I am interested to know how the DNS requests to political sites differ in different countries.
I need to know how I can send a DNS query to a remote computer, let say, in China. Then, I want to compare the results to US. The goal of the experiment is to get a hand-on experience on the concept about DNS poison. I feel my lectures so theoretical.
How can you compare DNS requests between China and US, such that I can investigate DNS poisoning?
This depends a bit on how the queries are being altered. If the server is giving different results based on your locality, then asking it directly will not be of any use. If you're queries are being poisoned by a caching server in between, these methods might help.
If you have shell accounts in different parts of the world you can perform a simple test.
I'm using 'dig', which is available on most *nix systems.
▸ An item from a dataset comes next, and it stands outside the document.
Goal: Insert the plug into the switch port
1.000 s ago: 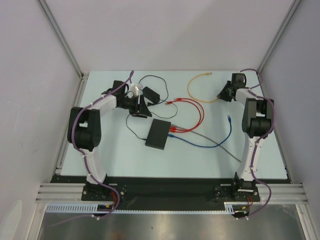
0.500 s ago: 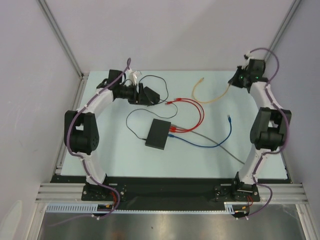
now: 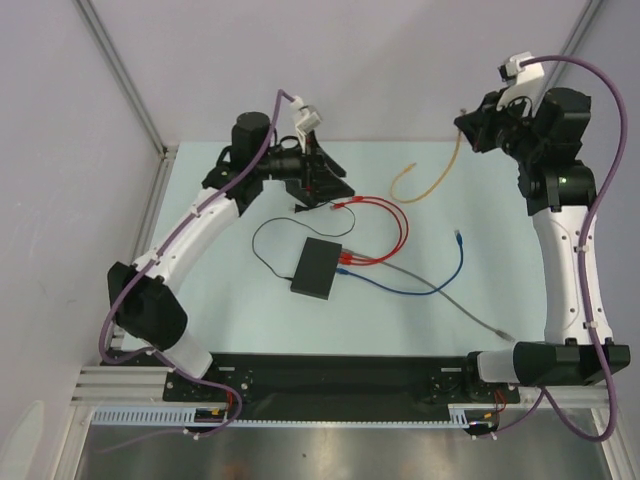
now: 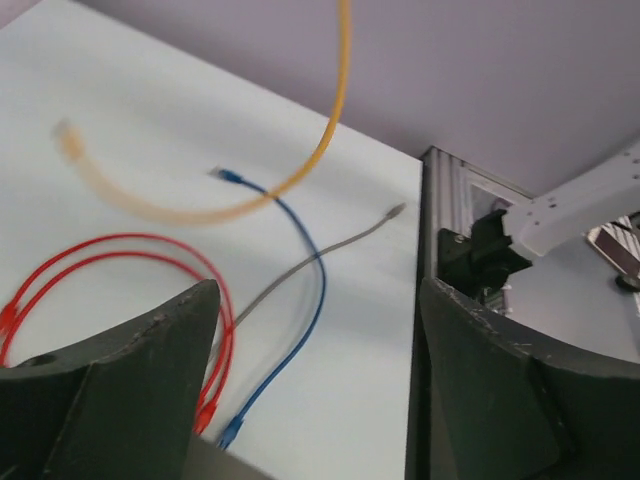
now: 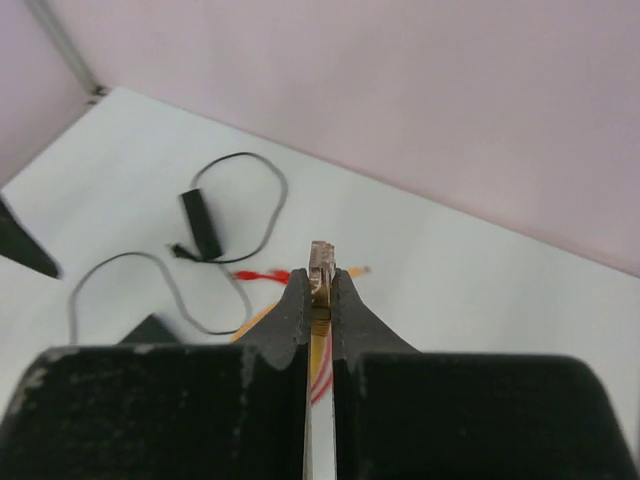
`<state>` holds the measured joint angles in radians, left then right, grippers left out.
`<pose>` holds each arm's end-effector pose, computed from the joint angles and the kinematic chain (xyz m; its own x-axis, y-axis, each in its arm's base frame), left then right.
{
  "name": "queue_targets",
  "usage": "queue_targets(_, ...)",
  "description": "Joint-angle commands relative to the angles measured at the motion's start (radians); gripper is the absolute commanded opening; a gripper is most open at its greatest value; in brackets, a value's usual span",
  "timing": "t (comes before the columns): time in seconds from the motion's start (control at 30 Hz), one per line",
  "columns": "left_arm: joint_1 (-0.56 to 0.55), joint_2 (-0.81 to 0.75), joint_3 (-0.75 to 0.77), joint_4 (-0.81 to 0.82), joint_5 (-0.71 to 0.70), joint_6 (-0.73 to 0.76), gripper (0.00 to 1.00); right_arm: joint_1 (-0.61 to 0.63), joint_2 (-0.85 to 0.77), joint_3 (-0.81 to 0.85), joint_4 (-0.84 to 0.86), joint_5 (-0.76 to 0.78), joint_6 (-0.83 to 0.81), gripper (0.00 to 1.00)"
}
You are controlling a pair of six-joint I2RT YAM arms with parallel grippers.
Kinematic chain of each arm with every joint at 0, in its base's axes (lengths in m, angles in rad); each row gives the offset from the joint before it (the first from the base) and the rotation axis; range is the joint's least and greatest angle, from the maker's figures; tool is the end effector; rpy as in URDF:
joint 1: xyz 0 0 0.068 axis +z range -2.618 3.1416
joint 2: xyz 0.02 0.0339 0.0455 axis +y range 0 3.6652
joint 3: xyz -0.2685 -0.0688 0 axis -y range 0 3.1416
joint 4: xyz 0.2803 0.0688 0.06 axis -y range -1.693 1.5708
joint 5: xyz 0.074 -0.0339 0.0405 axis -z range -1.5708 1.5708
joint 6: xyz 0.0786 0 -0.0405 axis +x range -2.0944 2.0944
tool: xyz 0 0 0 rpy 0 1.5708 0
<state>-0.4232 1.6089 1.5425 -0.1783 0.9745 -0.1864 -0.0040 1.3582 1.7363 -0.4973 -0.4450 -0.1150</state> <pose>0.3640 -0.2353 0.3945 -0.3955 0.0640 -0.9163 0.9050 0.1976 -0.3768 0.3457 0.0325 0.5180 -0.0695 -0.1033 -0.9922 -0.4346 0.8984 -0.0631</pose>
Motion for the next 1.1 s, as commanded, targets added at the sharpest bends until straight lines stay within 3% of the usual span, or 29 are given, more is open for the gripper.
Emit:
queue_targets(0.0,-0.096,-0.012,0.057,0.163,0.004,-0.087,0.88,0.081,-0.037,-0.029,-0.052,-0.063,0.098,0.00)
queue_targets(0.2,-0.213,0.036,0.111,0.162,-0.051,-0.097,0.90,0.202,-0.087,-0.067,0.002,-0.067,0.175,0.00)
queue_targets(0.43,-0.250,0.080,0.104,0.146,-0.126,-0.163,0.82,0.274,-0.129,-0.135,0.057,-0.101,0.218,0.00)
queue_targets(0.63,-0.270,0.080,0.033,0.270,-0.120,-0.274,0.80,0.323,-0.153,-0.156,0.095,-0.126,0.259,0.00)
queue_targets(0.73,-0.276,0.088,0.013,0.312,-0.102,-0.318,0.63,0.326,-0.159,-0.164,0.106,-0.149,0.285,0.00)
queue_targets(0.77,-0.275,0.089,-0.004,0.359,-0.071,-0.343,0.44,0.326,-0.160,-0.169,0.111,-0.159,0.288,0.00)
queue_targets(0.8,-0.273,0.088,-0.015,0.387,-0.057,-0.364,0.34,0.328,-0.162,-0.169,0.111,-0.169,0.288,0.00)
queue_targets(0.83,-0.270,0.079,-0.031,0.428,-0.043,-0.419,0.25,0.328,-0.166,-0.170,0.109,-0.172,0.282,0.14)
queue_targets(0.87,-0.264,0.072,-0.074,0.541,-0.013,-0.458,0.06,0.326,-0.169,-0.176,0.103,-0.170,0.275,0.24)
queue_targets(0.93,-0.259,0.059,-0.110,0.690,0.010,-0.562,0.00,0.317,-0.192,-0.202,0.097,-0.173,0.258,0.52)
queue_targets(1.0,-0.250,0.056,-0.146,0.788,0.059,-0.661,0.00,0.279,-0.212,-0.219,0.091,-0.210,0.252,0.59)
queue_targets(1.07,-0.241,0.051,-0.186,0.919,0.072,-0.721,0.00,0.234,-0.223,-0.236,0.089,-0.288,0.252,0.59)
If you're running Windows you might want to search for an alternative in this list of DNS tools
To find the responsible DNS serversdig ns domain-in-question.com @the.dns.server.you.want.to.use
To get the IP addres for the hostnamedig a host.domain-in-question.com @the.dns.server.you.want.to.use
(You can skip the @.. part to run with your current server)
I recommend trying both of these from different parts of the world to see if the server itself is giving different results or if the caching servers on the way there are being poisoned.
Also, searching for 'how to poison dns' gave me a number of practical results.